For purposes of capturing the dilution from outstanding options, the valuation utilizes the Option-Pricing Method (“OPM”). The OPM depends on key assumptions regarding the volatility and time to a liquidity event but does not require explicit estimates of the possible future outcomes.

The input and assumptions used in this calculation are total equity value, time to liquidity, expected volatility and dividends. The time to liquidity and dividend assumptions were based on the expectations of Company management, whereas volatility was estimated based on historical volatility of comparable publicly traded companies. If any assumptions change, the share-based compensation expense for equity awards could be materially different.

Comparison of Recent Historical Common Stock Valuations and the IPO Price Range

The Company believes the following factors explain the difference between the fair value of the Company’s historical common stock valuations and the IPO Price Range.

Historical Common Stock Valuations

 

   

The Company’s Board of Directors approves the fair value of common stock for the grants issued based on part by the valuation analysis prepared as of the previous period (e.g. June 30, 2019 valuation for six months ended December 31, 2019, December 31, 2019 valuation for three months ended March 31, 2020 and March 31, 2020 valuation for three months ended June 30, 2020), considering the information that was known or knowable at each valuation date. The valuation of equity was based on the enterprise value estimated using the discounted cash flow method, corroborated by the guideline public company method, less the fair value of the Company’s liabilities.

 

[***] Certain confidential information contained in this letter, marked by brackets, has been omitted and

filed separately with the Commission pursuant to 17 C.F.R. §200.83.

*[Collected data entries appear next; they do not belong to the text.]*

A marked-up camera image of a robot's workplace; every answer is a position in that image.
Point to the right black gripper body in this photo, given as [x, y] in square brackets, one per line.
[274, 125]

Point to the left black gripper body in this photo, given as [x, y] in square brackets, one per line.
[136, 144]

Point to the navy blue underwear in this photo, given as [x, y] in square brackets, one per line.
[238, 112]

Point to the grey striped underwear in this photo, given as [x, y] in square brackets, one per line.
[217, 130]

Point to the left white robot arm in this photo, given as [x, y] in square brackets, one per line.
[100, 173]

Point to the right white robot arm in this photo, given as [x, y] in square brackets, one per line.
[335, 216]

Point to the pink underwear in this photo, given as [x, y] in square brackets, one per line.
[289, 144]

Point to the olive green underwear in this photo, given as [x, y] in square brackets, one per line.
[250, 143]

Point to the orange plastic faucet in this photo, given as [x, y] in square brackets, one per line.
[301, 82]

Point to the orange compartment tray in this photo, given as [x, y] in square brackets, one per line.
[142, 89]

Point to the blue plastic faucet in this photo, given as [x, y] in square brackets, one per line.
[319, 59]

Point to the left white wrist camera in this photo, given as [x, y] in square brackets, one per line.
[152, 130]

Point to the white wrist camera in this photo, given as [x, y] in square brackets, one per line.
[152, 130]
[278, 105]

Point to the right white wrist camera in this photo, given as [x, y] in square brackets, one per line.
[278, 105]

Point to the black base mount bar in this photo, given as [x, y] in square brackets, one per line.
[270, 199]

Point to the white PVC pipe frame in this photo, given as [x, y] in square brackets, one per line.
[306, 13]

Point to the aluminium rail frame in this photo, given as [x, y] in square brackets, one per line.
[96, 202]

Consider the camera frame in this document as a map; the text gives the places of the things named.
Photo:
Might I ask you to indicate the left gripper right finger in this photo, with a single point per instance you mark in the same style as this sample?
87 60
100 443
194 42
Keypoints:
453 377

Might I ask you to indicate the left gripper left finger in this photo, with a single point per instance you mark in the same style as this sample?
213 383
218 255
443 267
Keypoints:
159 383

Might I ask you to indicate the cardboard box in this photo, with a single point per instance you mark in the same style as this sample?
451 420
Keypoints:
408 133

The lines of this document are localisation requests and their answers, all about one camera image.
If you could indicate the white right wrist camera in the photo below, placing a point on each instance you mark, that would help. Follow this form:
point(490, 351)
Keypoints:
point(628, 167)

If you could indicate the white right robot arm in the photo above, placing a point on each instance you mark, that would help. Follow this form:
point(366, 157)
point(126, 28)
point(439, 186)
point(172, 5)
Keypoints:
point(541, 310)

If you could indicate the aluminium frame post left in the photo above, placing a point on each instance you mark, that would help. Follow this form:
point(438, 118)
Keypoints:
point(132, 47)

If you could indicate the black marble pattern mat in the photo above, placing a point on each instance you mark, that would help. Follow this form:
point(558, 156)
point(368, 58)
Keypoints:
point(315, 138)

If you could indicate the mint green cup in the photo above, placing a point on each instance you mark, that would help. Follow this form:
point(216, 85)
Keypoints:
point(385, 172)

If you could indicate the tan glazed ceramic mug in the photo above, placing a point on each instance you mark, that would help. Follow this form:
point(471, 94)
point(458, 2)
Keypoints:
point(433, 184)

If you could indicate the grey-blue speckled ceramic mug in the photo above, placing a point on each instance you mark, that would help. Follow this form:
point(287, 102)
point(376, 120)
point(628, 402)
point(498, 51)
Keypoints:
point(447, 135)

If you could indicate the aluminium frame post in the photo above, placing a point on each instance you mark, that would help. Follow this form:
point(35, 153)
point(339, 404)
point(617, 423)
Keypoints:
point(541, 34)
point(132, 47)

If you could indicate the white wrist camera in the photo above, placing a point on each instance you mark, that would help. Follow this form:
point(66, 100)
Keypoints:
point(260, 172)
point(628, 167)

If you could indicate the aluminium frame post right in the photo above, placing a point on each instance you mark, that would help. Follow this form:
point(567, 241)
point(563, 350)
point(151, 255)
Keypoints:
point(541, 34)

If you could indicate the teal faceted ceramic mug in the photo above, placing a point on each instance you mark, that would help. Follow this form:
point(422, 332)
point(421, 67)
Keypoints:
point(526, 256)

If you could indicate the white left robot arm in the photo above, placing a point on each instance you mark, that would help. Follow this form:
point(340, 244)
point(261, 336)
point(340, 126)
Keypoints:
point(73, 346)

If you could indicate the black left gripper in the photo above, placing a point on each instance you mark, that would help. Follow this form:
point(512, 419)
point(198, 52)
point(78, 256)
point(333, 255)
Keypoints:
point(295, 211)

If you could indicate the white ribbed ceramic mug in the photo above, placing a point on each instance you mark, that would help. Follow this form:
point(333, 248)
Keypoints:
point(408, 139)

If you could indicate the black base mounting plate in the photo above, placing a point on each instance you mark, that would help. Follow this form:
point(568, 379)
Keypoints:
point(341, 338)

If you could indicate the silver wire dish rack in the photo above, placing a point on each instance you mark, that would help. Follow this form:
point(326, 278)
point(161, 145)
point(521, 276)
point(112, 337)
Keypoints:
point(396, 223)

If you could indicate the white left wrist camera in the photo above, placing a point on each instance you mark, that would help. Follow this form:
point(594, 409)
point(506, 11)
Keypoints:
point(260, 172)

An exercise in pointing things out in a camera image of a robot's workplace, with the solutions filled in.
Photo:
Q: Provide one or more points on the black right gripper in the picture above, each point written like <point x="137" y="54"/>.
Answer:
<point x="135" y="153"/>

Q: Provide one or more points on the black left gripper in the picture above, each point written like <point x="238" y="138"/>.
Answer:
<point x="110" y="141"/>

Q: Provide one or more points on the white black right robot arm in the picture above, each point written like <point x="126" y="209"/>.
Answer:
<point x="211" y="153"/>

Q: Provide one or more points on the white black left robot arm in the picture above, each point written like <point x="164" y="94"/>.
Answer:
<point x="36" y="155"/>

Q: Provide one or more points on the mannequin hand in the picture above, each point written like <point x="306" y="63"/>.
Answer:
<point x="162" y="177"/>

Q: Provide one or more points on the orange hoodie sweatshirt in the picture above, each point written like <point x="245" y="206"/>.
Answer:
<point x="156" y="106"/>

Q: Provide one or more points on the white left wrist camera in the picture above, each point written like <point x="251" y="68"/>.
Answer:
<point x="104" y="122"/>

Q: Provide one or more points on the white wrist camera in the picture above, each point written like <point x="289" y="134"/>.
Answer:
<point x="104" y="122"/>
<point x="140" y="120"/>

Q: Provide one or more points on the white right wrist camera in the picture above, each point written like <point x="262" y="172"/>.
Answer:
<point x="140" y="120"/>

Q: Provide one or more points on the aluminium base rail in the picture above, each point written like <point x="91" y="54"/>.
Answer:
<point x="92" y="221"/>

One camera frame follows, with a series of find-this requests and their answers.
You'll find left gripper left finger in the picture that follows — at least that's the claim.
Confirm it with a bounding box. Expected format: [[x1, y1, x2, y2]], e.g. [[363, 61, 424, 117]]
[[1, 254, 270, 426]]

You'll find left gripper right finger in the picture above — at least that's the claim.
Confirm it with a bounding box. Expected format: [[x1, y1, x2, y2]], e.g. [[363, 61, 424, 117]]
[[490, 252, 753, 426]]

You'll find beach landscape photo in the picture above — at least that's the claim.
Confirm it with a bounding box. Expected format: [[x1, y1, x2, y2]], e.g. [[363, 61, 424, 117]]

Confidential Treatment Requested by Rackspace Technology, Inc.

Jeff Kauten

Securities and Exchange Commission

Division of Corporation Finance

July 23, 2020

Page 6

 

   

The primary driver for the fluctuation in the Board-determined fair value of the common stock between the grants made in the three months ended December 31, 2019 (based primarily on the June 30, 2019 valuation analysis) and the grants made in the three months ended March 31, 2020 (based primarily on the December 31, 2019 valuation analysis) was the Company’s improved financial results. Specifically, the Company’s new leadership team implemented certain revenue growth and cost saving initiatives across the organization, which resulted in a steady increase in customer bookings since June 2019. Additionally, the Company exceeded its 2019 Adjusted EBITDA budget and, accordingly, the Company revised its forecasts upward.

 

   

The Company’s March 16, 2020 grant has a fair value of common stock of $13.62 per share based on the December 31, 2019 valuation analysis. The December 31, 2019 valuation analysis presented a low-and-high range of values based primarily on a sensitivity of the discount rate ranging between 12.5% and 13.0%. The Board determined the fair value of common stock for purposes of grants made during the three months ended March 31, 2020 in consideration of the December 31, 2019 valuation analysis, as well as the performance of the business relative to market conditions.

 

   

For informational purposes, a discount rate of roughly 10.5% would be required to derive a common stock value equivalent to the mid-point of the IPO Price Range based on the forecasts considered in the December 31, 2019 valuation analysis, all else equal. It is important to note that the mid-point of the IPO Price Range does not take into account the potential for alternative outcomes that could yield lower valuations, such as the Company continuing as a private company without access to the new issue market, etc.

 

   

Although the stock market experienced volatility during the time-frame between December 31, 2019 and March 31, 2020, indicating a potential decline in the value of the common stock, the Board determined the value of the common stock remained stable throughout the quarter-ending March 31, 2020 as the Company benefited from improved operating performance (e.g., increased bookings, realization of revenue growth and cost saving initiatives, etc.). As previously mentioned, the company continued to benefit from implemented certain revenue growth and cost saving initiatives across the organization that began in 2019, which resulted in a steady increase in customer bookings since June 2019.

 

   

Dow Jones Industrial Average (“DJIA”) and Dow Jones U.S Technology Index (“DJUSTC”) exhibited considerable market volatility during the first calendar quarter of 2020 due to underlying economic uncertainties associated with COVID-19, as evidenced in the below daily price return chart:

 

[***] Certain confidential information contained in this letter, marked by brackets, has been omitted and

filed separately with the Commission pursuant to 17 C.F.R. §200.83.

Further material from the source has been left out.